As Crosby (1973; see also Diamond, 1997) pointed out, animal domestication, occurring as it did primarily in the Old World, by giving rise to a host of epidemic diseases ultimately was a major reason that Europeans were able to conquer much of the world after 1492; it also explains why they were not able to maintain control of Africa and Asia, but did retain control over the Americas and Australia. In the former, the inhabitants were just as disease resistant as Europeans, if not more so, while in the latter, isolated from events in the Old World for many millennia, the native populations suffered enormous mortality from the diseases that Europeans brought with them.

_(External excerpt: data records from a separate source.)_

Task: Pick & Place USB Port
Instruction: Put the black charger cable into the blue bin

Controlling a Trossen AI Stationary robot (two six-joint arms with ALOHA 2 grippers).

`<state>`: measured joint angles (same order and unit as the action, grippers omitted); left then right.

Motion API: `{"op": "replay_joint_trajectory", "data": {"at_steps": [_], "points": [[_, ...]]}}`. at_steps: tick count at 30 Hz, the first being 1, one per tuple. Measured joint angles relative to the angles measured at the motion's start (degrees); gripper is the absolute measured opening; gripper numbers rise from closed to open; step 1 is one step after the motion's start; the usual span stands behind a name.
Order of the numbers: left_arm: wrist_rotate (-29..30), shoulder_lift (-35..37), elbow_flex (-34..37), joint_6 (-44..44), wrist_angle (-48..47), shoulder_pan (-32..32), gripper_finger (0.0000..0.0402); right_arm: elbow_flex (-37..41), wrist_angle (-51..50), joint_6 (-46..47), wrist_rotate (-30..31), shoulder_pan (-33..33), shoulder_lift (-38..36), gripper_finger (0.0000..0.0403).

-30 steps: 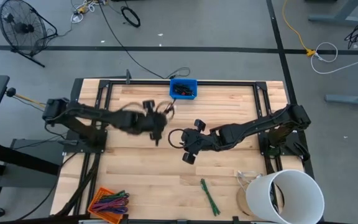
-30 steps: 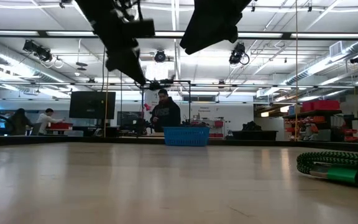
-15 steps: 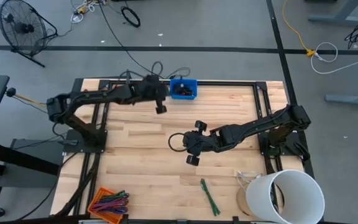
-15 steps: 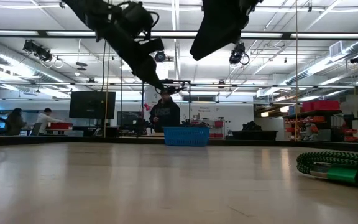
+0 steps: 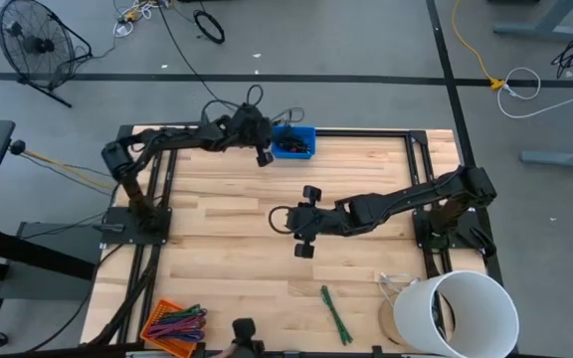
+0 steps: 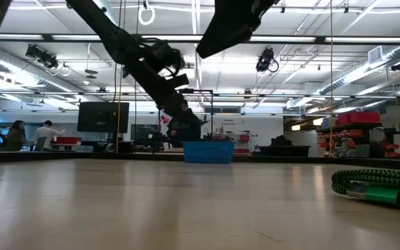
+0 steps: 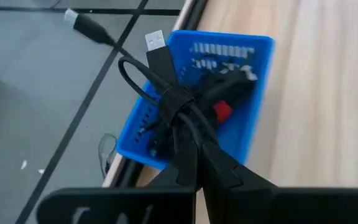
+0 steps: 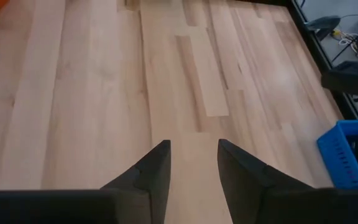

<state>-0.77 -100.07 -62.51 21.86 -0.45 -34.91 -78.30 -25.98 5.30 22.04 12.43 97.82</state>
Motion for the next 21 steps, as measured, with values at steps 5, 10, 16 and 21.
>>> {"op": "replay_joint_trajectory", "data": {"at_steps": [5, 10, 16, 21], "points": [[-3.0, -4.0, -4.0, -0.5, -0.1, -1.3, 0.0006, 0.0, 0.1, 0.5, 0.0, -0.8, 0.0, 0.0134], [-5.6, -6.6, -5.5, 0.0, -0.3, -1.2, 0.0006, 0.0, 0.1, 0.8, 0.0, -1.0, 0.0, 0.0134], [-4.8, -10.2, -5.5, 1.6, -0.1, -1.3, 0.0006, 0.0, 0.1, 1.2, 0.0, -1.0, 0.0, 0.0134], [-3.3, -11.3, -5.5, 2.1, 0.5, -1.3, 0.0010, 0.0, 0.2, 1.2, 0.0, -1.0, 0.0, 0.0134]]}}
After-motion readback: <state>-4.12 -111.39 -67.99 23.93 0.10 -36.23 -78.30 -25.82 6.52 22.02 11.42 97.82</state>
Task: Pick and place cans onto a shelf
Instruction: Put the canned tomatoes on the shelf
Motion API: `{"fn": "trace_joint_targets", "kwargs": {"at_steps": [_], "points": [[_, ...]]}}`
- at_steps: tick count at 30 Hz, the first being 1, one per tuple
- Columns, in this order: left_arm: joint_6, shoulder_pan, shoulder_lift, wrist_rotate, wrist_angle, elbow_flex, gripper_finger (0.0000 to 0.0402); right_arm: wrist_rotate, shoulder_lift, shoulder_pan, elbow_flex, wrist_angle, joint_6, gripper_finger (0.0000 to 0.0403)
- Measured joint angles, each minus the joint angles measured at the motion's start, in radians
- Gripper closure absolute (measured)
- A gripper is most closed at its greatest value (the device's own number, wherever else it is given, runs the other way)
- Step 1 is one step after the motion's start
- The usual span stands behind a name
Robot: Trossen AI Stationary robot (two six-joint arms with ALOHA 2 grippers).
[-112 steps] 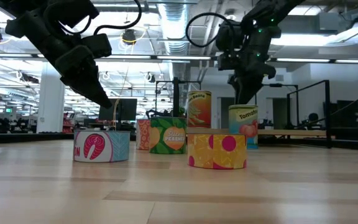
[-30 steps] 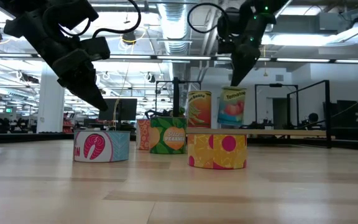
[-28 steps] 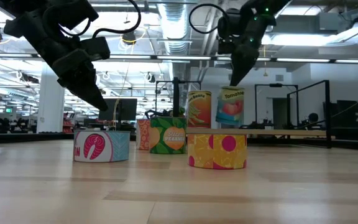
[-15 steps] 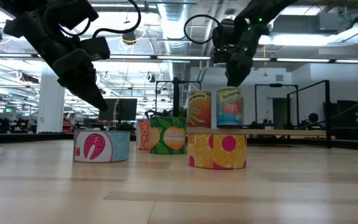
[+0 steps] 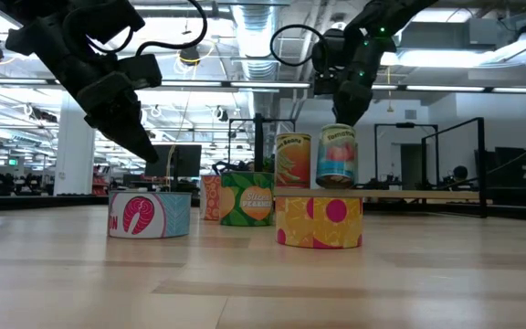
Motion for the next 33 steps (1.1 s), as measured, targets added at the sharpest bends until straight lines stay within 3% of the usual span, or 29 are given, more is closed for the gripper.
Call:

Cochran and Hardenning (2009) argued that population growth since the Agricultural Revolution must have speeded up human evolution, because positive mutations would have appeared more frequently. Consequently, they argued, humans probably have evolved greater intelligence. In contrast, Diamond (1997) argued that people in advanced societies have less need for intelligence, because in effect their needs are well taken care of by the larger society; consequently, he argued that humans have become stupider since agriculture began. Diamond’s argument illustrates that a ‘positive’ mutation can in theory produce a decrease in intelligence just as readily as an increase. In fact, given how much energy it takes to nourish a human brain, the former seems more likely than the latter.

Finally, vegetarianism was not an option for hunter-gatherers because their primary protein sources, dairy and legumes, are post-agricultural, on the whole (see discussion re legumes, below). In meat-poor regions such as South India, vegetarianism became a widelyadopted practice.